Problem to solve:
Your answer should be the full data, transcribed exactly, with no pictures in it.

Provided material:

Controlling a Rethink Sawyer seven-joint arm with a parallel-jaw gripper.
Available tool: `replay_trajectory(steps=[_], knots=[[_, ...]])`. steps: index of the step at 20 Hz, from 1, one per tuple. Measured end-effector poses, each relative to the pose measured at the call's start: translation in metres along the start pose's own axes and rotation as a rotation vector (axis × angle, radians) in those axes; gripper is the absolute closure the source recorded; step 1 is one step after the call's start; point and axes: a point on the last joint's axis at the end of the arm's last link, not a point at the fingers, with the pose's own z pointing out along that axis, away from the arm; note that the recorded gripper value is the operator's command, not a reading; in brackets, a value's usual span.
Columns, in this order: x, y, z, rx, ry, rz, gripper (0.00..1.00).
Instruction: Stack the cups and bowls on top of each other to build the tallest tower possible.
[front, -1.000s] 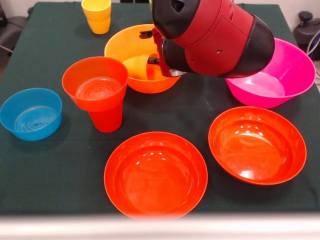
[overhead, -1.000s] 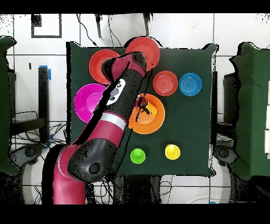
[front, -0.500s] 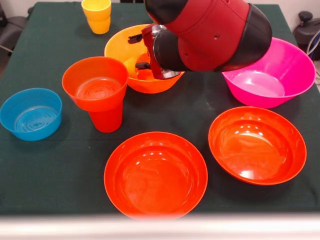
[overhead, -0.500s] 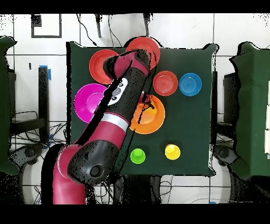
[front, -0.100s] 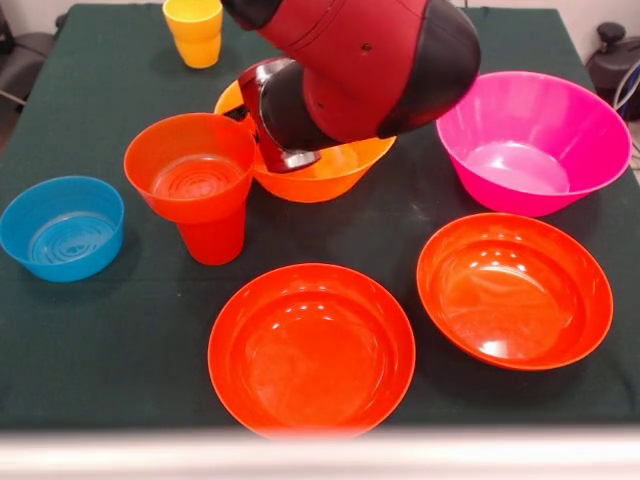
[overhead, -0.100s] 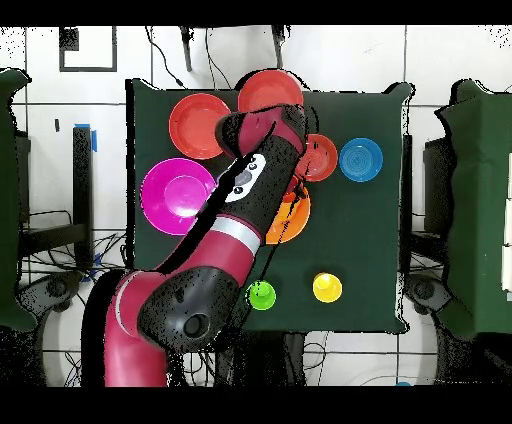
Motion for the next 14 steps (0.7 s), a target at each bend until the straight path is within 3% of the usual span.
replay_trajectory(steps=[14], knots=[[0.008,-0.012,0.016,0.039,0.035,0.006,1.00]])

Answer:
Controlling a Rethink Sawyer seven-joint arm with a parallel-jaw gripper.
Available tool: `replay_trajectory(steps=[_], knots=[[_, ...]])`. steps: index of the step at 20 Hz, from 1, one per tuple. Measured end-effector poses, each relative to the pose measured at the call's start: translation in metres along the start pose's own axes and rotation as a rotation vector (axis × angle, radians) in those axes; gripper is the absolute closure the source recorded; step 1 is one step after the call's start; point and axes: a point on the last joint's axis at the end of the arm's last link, not a point at the fingers, with the pose's own z pointing out along that axis, away from the arm; note that the recorded gripper value is the operator's command, not a reading; in brackets, a value's usual span.
Columns, in this order: x, y, z, rx, ry, rz, gripper (0.00..1.00).
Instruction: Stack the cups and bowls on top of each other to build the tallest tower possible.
[front, -1.000s] 
[overhead, -1.000s] 
[front, -0.500s] 
[overhead, -0.500s] 
[front, -0.100s] 
[overhead, -0.100s] 
Motion for the next 14 steps (0.7 s), a target at each bend until the straight path is within 3% of the usual span.
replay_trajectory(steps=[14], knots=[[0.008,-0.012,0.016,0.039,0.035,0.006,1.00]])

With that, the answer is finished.